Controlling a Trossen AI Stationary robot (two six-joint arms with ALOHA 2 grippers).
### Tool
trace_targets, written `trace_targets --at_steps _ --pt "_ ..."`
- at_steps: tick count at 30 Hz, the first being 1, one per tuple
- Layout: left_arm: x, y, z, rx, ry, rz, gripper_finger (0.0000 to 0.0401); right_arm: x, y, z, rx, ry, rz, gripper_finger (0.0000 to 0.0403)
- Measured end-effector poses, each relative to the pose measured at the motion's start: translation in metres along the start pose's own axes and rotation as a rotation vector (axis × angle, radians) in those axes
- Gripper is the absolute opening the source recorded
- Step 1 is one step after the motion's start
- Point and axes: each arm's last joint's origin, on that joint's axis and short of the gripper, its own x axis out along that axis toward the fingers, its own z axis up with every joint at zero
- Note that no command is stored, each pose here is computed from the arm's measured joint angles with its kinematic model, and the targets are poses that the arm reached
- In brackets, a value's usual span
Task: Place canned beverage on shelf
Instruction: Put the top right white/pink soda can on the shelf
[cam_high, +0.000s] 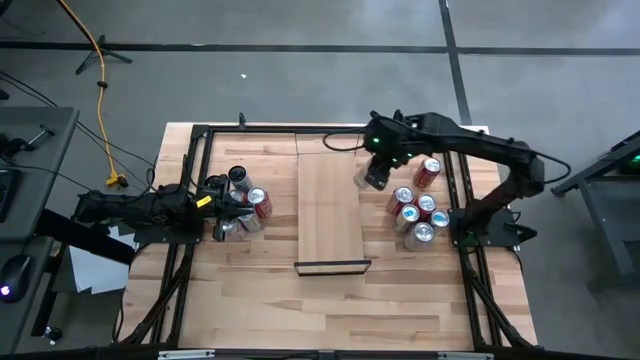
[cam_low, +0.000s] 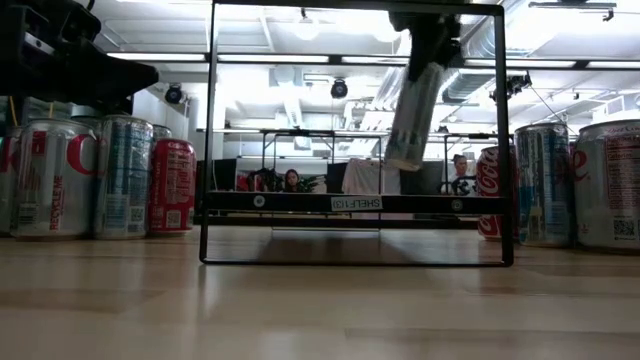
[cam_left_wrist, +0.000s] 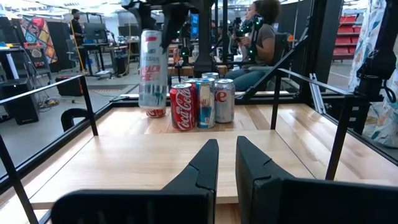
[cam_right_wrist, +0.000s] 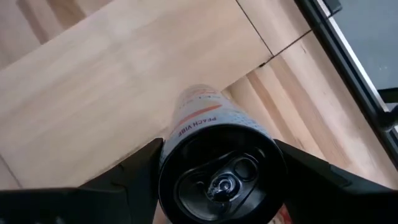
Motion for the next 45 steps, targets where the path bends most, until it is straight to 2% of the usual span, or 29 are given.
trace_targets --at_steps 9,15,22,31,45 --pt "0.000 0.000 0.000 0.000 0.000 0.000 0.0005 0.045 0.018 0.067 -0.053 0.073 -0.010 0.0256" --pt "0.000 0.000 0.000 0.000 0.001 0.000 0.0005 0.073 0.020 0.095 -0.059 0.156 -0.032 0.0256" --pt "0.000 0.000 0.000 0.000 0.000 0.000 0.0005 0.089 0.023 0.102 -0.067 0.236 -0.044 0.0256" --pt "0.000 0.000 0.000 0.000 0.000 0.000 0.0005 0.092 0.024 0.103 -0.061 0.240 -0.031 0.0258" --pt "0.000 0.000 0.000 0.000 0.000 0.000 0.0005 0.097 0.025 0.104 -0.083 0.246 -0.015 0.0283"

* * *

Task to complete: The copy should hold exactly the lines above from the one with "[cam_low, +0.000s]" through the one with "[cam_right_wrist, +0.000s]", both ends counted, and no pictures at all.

Exercise output:
[cam_low, +0.000s] 
[cam_left_wrist, +0.000s] 
[cam_right_wrist, +0.000s] 

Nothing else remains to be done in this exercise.